- **WHAT THIS TASK INVOLVES**
Lines in the listing below that contain the string "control" are to be found and copied.

- **DATA PROVIDED**
↓↓↓

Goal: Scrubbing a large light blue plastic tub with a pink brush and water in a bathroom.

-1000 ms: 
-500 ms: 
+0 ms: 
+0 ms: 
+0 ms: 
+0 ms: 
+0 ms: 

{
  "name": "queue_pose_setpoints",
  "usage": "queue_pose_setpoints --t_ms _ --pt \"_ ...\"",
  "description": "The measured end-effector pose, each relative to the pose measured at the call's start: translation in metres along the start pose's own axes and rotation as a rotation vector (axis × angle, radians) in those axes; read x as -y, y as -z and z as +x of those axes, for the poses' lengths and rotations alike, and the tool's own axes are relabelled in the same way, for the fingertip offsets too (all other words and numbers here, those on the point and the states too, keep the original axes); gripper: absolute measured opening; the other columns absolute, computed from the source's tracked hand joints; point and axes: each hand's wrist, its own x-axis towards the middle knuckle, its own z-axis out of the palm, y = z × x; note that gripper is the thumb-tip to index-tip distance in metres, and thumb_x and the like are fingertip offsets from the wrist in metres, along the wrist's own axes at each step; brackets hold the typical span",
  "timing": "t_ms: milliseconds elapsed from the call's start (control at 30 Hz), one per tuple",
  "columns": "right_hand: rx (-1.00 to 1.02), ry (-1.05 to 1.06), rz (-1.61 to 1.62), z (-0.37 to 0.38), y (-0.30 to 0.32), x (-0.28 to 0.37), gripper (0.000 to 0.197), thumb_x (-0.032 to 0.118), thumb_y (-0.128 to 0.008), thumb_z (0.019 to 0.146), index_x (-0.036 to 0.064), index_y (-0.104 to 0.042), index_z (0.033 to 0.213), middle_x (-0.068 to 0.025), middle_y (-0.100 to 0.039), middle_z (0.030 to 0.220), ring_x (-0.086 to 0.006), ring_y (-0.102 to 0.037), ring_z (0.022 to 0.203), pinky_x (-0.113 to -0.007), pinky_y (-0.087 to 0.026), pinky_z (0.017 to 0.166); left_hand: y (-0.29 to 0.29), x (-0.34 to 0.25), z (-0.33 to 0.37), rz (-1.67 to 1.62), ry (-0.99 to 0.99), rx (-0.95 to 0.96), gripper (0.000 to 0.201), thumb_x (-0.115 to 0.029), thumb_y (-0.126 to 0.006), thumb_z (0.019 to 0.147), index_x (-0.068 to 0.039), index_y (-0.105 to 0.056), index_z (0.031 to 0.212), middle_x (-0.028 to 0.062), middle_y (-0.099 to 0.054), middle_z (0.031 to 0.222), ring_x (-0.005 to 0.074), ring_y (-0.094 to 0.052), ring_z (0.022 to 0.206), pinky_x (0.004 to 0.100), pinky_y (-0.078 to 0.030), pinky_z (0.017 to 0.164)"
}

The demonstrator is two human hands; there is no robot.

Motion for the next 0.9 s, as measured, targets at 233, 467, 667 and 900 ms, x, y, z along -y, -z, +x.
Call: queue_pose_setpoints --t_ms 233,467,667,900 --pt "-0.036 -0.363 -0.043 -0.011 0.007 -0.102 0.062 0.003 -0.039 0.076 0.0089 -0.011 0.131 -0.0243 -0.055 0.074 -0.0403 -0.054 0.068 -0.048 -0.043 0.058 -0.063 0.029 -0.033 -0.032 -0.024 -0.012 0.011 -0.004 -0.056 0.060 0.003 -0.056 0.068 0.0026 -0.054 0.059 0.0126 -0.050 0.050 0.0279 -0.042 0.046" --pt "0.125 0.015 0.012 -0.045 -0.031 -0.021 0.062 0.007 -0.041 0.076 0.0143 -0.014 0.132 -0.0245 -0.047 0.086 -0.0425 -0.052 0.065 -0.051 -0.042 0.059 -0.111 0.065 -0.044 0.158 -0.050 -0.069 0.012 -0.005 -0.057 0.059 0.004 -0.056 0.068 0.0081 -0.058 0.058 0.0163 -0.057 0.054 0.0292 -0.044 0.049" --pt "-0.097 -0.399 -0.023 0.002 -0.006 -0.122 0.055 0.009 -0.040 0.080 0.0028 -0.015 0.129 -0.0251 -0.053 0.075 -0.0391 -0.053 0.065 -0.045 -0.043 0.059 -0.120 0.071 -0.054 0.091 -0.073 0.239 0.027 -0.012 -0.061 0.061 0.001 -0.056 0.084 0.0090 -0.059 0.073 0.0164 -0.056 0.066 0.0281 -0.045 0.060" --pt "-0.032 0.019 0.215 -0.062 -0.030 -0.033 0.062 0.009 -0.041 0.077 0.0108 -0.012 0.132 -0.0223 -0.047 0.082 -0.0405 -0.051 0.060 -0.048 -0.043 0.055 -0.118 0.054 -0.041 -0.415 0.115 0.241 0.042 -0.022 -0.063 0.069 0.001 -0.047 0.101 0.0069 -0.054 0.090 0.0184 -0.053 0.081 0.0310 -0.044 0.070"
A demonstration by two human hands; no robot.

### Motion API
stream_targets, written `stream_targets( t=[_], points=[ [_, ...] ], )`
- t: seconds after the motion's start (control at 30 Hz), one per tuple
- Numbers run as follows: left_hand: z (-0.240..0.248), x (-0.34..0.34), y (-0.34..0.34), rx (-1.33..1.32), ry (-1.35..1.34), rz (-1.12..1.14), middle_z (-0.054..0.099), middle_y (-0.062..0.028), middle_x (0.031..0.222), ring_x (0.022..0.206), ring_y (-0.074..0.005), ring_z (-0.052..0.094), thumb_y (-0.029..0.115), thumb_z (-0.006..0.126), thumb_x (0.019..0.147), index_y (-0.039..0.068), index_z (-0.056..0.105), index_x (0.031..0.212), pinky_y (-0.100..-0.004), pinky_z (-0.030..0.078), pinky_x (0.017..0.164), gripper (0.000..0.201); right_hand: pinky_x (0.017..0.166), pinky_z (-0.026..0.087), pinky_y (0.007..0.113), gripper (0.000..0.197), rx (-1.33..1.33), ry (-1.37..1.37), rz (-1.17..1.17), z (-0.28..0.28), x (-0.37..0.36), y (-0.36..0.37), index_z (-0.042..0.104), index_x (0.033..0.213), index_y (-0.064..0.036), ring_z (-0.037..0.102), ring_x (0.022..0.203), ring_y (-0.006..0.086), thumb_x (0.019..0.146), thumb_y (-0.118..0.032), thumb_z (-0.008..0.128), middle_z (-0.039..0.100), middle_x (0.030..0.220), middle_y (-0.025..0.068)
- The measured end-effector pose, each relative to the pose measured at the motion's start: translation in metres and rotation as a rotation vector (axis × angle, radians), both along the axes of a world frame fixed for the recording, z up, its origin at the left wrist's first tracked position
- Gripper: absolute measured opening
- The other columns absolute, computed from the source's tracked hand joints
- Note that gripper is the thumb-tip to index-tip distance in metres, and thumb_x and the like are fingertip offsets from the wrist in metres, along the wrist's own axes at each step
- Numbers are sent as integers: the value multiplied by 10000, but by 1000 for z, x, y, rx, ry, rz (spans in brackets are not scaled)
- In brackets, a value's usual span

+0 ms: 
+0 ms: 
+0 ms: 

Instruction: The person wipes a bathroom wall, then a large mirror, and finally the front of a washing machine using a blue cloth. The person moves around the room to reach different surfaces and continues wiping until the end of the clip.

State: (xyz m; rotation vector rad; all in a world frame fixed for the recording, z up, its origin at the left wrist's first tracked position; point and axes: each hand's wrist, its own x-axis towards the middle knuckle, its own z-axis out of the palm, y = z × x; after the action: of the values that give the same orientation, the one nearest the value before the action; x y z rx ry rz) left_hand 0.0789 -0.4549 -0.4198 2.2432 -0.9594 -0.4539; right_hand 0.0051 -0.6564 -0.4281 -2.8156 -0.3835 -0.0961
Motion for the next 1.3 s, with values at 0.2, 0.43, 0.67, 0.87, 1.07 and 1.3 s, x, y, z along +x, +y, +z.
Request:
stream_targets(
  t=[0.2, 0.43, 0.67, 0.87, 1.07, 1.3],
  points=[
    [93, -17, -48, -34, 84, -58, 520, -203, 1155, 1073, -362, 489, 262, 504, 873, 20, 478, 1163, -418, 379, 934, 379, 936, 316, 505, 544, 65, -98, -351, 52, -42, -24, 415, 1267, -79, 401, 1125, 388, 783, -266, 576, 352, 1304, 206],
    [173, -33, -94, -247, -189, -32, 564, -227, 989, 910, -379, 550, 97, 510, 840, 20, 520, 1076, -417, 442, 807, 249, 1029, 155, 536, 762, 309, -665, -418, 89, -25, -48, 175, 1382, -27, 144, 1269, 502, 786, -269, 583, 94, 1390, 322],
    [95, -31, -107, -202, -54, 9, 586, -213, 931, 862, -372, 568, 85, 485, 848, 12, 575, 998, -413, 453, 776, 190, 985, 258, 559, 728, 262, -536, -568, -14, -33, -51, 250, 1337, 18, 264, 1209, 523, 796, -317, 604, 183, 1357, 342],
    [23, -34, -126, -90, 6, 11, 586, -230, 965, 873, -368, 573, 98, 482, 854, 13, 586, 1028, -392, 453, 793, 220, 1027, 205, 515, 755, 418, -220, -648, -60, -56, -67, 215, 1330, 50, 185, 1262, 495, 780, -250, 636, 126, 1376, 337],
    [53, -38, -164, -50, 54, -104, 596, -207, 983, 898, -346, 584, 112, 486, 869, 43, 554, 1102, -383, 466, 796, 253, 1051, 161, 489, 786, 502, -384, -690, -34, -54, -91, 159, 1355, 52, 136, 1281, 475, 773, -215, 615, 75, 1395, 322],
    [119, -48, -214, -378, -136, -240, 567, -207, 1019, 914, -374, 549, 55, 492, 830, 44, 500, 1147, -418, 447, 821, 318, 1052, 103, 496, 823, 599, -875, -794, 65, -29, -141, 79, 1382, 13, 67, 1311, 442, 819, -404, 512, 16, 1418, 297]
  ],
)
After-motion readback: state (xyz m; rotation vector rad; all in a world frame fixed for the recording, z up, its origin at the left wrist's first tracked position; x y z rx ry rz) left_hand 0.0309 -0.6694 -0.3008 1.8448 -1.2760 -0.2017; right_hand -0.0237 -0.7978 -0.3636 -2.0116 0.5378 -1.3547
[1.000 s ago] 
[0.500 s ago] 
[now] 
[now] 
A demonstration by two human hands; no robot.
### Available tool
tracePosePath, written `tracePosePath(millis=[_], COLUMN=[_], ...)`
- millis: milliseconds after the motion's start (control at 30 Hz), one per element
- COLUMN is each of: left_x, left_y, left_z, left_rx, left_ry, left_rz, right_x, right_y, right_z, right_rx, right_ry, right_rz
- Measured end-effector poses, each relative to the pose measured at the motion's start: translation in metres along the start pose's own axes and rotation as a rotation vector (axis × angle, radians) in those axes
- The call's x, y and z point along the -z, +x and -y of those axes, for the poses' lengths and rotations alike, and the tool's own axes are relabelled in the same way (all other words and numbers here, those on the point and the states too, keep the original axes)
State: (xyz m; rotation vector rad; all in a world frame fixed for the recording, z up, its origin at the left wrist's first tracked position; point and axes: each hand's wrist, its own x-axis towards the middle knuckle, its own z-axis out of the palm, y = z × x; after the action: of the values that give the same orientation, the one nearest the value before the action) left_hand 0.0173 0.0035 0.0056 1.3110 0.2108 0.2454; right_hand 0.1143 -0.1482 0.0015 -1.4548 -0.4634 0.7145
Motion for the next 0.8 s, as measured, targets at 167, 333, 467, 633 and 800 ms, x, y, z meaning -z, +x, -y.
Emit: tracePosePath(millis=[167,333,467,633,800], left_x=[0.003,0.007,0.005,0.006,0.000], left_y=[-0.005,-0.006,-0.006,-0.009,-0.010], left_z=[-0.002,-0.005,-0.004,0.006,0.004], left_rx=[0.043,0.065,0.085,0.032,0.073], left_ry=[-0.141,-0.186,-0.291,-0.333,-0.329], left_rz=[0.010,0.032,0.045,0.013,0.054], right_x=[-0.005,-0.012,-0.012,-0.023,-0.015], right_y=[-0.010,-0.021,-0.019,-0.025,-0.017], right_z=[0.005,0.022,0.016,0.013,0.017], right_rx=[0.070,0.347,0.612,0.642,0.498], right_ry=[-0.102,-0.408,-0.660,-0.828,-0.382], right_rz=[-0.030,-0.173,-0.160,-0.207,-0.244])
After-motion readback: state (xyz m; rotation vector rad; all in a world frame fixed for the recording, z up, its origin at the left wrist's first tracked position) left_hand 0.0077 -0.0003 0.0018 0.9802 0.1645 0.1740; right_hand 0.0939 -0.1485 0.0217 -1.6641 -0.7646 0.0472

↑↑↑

- **EXERCISE SOLUTION**
  "timing": "t_ms: milliseconds elapsed from the call's start (control at 30 Hz), one per tuple",
- t: seconds after the motion's start (control at 30 Hz), one per tuple
- millis: milliseconds after the motion's start (control at 30 Hz), one per element

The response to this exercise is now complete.